Coolants, sometimes referred to as “refrigerant gas”, form a fundamental part of an air conditioner’s operating mechanism and therefore their physical properties are of great importance. For example, a coolant's evaporation temperature should be low enough to allow for an easy phase transition from a liquid to a gaseous state. Additionally, it is important for coolants to be non-toxic, non-flammable and not to cause significant harm to the environment. In the past, a group of substances that contained atoms of carbon, hydrogen, chlorine and fluorine, generally termed CFC (Chlorofluorocarbons),  was used for this purpose, but since it was found that these substances damage the ozone layer as they leak into the atmosphere, their use has diminished. Today, it is more common to use a mixture of substances that contain atoms of carbon, hydrogen and fluorine (Difluoromethane and Pentafluoroethane), also known as R410, and is sold under several trade names. These substances, which contain neither bromine, nor chlorine, do not harm the ozone layer, and are still suitable for use in terms of their physical properties. A similar principle is used to control the temperature control in refrigerators and freezers. 

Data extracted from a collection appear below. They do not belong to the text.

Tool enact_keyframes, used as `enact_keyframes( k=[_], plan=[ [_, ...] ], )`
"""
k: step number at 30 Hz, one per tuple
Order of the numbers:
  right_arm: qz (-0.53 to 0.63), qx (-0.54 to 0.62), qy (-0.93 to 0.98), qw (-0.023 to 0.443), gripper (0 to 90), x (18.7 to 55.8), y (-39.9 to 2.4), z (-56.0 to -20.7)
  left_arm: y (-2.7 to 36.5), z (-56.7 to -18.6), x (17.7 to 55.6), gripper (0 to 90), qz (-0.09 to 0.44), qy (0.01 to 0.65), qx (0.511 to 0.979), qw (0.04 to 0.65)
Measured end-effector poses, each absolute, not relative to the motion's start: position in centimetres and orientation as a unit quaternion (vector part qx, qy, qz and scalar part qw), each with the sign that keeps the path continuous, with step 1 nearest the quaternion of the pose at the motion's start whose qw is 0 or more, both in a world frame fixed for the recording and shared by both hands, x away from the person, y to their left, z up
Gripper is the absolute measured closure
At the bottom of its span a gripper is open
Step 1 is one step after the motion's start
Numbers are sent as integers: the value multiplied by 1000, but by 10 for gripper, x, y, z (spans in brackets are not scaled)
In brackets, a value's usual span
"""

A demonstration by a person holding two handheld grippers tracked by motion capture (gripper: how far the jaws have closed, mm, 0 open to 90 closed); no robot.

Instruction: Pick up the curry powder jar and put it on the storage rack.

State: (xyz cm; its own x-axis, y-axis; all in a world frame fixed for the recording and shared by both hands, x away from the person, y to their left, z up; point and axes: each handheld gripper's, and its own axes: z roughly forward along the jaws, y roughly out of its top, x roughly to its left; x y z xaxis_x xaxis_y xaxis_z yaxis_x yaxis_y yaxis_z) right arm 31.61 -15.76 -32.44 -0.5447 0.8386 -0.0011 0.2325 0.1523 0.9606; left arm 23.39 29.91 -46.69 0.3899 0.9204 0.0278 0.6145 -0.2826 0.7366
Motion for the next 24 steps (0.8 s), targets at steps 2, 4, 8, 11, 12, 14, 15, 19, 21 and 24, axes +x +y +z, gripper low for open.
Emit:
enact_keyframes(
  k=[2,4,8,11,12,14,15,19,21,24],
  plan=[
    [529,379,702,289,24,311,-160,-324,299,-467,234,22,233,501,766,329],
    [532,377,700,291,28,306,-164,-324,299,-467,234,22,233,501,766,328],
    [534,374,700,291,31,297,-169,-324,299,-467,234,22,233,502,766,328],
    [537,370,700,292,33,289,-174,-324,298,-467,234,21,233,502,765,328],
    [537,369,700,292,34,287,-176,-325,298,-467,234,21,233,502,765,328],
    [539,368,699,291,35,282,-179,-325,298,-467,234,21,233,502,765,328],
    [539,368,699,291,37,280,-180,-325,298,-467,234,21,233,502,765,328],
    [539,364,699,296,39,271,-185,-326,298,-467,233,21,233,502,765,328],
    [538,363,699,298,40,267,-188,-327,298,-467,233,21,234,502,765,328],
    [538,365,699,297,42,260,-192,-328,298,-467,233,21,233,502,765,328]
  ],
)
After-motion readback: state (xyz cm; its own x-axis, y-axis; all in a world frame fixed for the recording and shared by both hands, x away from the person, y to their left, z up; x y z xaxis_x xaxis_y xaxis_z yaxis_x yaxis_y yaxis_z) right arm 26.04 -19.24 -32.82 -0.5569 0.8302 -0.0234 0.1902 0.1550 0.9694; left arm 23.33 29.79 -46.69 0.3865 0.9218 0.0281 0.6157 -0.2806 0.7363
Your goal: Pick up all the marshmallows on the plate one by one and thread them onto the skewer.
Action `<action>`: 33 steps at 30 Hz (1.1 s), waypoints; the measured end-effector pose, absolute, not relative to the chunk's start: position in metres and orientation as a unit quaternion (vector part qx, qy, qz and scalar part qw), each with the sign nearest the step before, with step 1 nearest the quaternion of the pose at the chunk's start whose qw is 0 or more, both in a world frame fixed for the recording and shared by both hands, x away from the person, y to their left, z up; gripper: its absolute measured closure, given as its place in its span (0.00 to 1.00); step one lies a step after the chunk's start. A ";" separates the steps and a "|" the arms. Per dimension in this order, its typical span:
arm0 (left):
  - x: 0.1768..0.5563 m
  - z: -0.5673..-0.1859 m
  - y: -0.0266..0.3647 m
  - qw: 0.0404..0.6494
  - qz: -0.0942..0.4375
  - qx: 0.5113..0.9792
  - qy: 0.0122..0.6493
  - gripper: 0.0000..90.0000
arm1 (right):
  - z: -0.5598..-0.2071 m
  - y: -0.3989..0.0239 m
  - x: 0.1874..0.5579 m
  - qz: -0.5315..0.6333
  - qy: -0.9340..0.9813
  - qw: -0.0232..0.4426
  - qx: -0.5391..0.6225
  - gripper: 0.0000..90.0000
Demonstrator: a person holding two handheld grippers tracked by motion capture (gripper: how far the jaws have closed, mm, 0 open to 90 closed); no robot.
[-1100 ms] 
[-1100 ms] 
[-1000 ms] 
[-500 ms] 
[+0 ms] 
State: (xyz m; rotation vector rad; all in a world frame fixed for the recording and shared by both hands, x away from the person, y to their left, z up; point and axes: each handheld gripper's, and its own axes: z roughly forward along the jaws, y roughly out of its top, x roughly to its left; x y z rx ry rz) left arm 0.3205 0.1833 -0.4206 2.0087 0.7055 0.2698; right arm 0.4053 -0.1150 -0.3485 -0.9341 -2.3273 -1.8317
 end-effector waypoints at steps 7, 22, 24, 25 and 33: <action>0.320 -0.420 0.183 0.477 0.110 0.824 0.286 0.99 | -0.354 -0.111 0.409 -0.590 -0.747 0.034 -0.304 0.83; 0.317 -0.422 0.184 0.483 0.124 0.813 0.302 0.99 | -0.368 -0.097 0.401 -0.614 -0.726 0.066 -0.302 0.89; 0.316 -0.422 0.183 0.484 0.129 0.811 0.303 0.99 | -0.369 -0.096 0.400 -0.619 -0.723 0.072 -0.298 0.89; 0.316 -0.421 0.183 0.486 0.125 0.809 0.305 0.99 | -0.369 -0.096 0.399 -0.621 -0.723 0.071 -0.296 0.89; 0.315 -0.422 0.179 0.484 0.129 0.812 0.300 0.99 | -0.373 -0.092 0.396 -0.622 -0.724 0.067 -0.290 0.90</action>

Nowadays, most air conditioners include options for the control of the  temperature as well as of the force of the fan, returning the cold air from the cooling coils to the room space. At times, central air conditioning systems are planned so that the distance between the tubes that contain the coolant, the air in the room and the outside unit of the air conditioner that releases the heat to the environment, is quite long. For this purpose, a set of tubes for the transport of air from the venue we wish to cool to the coolant-containing coils, is added. However, the previously described operation principle applies to all types of air conditioners, whether large, small, smart or simple.